PROBLEM TO SOLVE: This exercise needs the listing below duplicated exactly.
:: INFORMATION SHOWN ::
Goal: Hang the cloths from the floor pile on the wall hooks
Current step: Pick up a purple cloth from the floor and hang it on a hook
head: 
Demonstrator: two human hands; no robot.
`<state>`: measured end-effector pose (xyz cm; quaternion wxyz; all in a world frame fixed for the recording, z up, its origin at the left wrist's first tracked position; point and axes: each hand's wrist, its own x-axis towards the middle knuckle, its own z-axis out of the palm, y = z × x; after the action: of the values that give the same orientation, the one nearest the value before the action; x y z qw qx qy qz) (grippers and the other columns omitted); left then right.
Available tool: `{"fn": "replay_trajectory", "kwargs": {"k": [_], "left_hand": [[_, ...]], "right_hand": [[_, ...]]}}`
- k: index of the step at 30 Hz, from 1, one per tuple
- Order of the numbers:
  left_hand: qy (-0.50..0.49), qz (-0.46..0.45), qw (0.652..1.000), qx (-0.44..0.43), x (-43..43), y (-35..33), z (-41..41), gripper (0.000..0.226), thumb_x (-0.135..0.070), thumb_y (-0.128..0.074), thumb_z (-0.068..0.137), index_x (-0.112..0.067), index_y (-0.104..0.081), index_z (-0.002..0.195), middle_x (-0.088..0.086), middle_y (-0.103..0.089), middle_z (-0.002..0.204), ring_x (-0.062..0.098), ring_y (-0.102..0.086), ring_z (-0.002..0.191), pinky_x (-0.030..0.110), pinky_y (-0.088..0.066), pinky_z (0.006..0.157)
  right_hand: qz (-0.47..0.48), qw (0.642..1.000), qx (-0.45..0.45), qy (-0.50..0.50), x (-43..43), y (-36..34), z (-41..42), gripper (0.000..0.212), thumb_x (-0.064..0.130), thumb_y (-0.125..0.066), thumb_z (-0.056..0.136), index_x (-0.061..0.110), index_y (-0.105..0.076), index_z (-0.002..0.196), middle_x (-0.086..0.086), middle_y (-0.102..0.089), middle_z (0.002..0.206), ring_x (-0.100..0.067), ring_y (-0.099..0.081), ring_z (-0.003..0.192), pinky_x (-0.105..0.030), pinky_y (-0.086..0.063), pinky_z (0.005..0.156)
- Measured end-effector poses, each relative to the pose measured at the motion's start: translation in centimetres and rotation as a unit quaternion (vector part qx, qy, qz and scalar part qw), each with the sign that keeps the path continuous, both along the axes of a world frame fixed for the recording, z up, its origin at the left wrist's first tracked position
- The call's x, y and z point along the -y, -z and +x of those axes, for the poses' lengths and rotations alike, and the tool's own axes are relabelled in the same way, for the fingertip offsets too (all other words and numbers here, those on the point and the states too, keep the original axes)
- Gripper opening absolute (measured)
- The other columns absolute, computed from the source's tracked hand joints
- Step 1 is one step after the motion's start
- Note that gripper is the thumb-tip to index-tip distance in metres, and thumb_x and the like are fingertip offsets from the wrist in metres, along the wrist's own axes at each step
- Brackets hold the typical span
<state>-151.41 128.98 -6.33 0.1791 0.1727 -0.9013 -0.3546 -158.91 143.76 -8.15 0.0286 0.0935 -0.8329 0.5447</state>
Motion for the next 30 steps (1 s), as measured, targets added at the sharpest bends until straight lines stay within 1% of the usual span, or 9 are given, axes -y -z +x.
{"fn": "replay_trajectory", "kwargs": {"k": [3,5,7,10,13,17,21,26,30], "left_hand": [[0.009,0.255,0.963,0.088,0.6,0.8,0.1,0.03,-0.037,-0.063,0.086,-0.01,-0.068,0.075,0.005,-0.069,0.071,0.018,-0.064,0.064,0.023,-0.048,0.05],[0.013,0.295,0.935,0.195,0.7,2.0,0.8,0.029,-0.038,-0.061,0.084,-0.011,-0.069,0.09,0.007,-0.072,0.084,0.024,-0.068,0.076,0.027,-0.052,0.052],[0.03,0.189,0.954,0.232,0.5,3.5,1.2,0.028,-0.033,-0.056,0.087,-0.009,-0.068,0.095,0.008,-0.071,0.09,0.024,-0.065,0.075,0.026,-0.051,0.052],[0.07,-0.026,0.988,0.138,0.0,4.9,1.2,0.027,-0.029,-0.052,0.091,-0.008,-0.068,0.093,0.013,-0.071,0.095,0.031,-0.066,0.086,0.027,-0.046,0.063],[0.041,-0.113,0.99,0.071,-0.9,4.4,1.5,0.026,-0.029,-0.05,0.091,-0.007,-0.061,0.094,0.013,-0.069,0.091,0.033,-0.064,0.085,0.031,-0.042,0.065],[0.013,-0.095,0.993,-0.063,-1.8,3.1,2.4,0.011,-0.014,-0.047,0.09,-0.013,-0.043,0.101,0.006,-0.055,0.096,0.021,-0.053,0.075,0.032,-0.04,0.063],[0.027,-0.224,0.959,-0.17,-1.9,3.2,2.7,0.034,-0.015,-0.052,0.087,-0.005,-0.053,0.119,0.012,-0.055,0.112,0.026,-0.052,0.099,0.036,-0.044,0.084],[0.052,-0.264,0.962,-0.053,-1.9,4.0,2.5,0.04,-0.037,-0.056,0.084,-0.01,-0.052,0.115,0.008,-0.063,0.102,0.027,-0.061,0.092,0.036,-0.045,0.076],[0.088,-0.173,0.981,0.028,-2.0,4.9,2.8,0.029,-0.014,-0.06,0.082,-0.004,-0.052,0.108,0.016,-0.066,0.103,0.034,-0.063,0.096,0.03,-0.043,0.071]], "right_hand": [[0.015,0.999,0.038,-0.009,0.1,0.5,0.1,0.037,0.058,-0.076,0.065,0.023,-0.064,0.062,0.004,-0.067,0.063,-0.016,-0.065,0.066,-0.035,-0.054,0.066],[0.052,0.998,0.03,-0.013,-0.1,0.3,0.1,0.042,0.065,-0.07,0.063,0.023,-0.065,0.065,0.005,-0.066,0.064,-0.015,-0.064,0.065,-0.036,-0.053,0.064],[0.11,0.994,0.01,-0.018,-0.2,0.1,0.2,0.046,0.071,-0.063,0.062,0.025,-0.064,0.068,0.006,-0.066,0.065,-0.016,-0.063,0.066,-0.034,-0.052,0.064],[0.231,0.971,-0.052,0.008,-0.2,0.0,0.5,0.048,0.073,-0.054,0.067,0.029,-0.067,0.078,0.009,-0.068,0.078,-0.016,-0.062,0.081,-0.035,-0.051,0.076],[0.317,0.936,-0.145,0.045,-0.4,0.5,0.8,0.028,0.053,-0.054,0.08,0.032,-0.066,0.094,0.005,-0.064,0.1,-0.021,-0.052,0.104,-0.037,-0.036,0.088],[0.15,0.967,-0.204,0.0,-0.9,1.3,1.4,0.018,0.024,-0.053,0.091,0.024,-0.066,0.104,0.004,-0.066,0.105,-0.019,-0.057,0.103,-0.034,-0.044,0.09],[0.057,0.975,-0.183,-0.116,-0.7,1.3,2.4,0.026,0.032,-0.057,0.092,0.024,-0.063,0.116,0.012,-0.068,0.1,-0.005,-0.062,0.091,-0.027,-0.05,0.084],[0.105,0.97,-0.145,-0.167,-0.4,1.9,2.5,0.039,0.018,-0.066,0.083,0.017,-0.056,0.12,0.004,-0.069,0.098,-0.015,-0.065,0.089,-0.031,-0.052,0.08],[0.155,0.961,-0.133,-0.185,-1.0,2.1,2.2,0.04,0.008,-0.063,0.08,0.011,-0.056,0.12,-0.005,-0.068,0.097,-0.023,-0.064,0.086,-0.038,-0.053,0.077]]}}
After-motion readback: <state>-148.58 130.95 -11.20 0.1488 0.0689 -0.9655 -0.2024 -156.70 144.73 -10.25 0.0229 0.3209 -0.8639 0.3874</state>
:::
ANSWER SPACE:
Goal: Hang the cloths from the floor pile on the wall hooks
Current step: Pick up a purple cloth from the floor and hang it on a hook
head: 
Demonstrator: two human hands; no robot.
`<state>`: measured end-effector pose (xyz cm; quaternion wxyz; all in a world frame fixed for the recording, z up, its origin at the left wrist's first tracked position; point and axes: each hand's wrist, its own x-axis towards the middle knuckle, its own z-axis out of the palm, y = z × x; after the action: of the values that give the same orientation, the one nearest the value before the action; x y z qw qx qy qz) (grippers and the other columns omitted); left then right.
Available tool: `{"fn": "replay_trajectory", "kwargs": {"k": [_], "left_hand": [[_, ...]], "right_hand": [[_, ...]]}}`
- k: index of the step at 30 Hz, from 1, one per tuple
- Order of the numbers:
  left_hand: qy (-0.50..0.49), qz (-0.46..0.45), qw (0.652..1.000), qx (-0.44..0.43), x (-43..43), y (-35..33), z (-41..41), gripper (0.000..0.226), thumb_x (-0.135..0.070), thumb_y (-0.128..0.074), thumb_z (-0.068..0.137), index_x (-0.112..0.067), index_y (-0.104..0.081), index_z (-0.002..0.195), middle_x (-0.088..0.086), middle_y (-0.103..0.089), middle_z (-0.002..0.204), ring_x (-0.062..0.098), ring_y (-0.102..0.086), ring_z (-0.002..0.191), pinky_x (-0.030..0.110), pinky_y (-0.088..0.066), pinky_z (0.006..0.157)
  right_hand: qz (-0.47..0.48), qw (0.642..1.000), qx (-0.45..0.45), qy (-0.50..0.50), x (-43..43), y (-36..34), z (-41..42), gripper (0.000..0.212), thumb_x (-0.064..0.130), thumb_y (-0.125..0.066), thumb_z (-0.056..0.136), index_x (-0.061..0.110), index_y (-0.105..0.076), index_z (-0.002..0.196), middle_x (-0.086..0.086), middle_y (-0.102..0.089), middle_z (0.002..0.206), ring_x (-0.100..0.067), ring_y (-0.099..0.081), ring_z (-0.003..0.192), pinky_x (-0.105..0.030), pinky_y (-0.086..0.063), pinky_z (0.005..0.156)
- Measured end-effector poses, each relative to the pose measured at the motion's start: translation in centimetres and rotation as a unit quaternion (vector part qx, qy, qz and scalar part qw), each with the sign that keeps the path continuous, both along the axes of a world frame fixed for the recording, z up, its origin at the left wrist's first tracked position
- The call's x, y and z point along the -y, -z and +x of those axes, for the poses' lengths and rotations alike, and the tool's own axes are relabelled in the same way, for the fingertip offsets too (all other words and numbers here, those on the point and the states too, keep the original axes)
- Gripper opening absolute (measured)
- The other columns absolute, computed from the source's tracked hand joints
- Step 1 is one step after the motion's start
- Note that gripper is the thumb-tip to index-tip distance in metres, and thumb_x and the like are fingertip offsets from the wrist in metres, along the wrist's own axes at each step
- Brackets hold the typical span
<state>-151.41 128.98 -6.33 0.1791 0.1727 -0.9013 -0.3546 -158.91 143.76 -8.15 0.0286 0.0935 -0.8329 0.5447</state>
Motion for the next 30 steps (1 s), as measured, targets added at the sharpest bends until straight lines stay within 1% of the usual span, or 9 are given, axes -y -z +x.
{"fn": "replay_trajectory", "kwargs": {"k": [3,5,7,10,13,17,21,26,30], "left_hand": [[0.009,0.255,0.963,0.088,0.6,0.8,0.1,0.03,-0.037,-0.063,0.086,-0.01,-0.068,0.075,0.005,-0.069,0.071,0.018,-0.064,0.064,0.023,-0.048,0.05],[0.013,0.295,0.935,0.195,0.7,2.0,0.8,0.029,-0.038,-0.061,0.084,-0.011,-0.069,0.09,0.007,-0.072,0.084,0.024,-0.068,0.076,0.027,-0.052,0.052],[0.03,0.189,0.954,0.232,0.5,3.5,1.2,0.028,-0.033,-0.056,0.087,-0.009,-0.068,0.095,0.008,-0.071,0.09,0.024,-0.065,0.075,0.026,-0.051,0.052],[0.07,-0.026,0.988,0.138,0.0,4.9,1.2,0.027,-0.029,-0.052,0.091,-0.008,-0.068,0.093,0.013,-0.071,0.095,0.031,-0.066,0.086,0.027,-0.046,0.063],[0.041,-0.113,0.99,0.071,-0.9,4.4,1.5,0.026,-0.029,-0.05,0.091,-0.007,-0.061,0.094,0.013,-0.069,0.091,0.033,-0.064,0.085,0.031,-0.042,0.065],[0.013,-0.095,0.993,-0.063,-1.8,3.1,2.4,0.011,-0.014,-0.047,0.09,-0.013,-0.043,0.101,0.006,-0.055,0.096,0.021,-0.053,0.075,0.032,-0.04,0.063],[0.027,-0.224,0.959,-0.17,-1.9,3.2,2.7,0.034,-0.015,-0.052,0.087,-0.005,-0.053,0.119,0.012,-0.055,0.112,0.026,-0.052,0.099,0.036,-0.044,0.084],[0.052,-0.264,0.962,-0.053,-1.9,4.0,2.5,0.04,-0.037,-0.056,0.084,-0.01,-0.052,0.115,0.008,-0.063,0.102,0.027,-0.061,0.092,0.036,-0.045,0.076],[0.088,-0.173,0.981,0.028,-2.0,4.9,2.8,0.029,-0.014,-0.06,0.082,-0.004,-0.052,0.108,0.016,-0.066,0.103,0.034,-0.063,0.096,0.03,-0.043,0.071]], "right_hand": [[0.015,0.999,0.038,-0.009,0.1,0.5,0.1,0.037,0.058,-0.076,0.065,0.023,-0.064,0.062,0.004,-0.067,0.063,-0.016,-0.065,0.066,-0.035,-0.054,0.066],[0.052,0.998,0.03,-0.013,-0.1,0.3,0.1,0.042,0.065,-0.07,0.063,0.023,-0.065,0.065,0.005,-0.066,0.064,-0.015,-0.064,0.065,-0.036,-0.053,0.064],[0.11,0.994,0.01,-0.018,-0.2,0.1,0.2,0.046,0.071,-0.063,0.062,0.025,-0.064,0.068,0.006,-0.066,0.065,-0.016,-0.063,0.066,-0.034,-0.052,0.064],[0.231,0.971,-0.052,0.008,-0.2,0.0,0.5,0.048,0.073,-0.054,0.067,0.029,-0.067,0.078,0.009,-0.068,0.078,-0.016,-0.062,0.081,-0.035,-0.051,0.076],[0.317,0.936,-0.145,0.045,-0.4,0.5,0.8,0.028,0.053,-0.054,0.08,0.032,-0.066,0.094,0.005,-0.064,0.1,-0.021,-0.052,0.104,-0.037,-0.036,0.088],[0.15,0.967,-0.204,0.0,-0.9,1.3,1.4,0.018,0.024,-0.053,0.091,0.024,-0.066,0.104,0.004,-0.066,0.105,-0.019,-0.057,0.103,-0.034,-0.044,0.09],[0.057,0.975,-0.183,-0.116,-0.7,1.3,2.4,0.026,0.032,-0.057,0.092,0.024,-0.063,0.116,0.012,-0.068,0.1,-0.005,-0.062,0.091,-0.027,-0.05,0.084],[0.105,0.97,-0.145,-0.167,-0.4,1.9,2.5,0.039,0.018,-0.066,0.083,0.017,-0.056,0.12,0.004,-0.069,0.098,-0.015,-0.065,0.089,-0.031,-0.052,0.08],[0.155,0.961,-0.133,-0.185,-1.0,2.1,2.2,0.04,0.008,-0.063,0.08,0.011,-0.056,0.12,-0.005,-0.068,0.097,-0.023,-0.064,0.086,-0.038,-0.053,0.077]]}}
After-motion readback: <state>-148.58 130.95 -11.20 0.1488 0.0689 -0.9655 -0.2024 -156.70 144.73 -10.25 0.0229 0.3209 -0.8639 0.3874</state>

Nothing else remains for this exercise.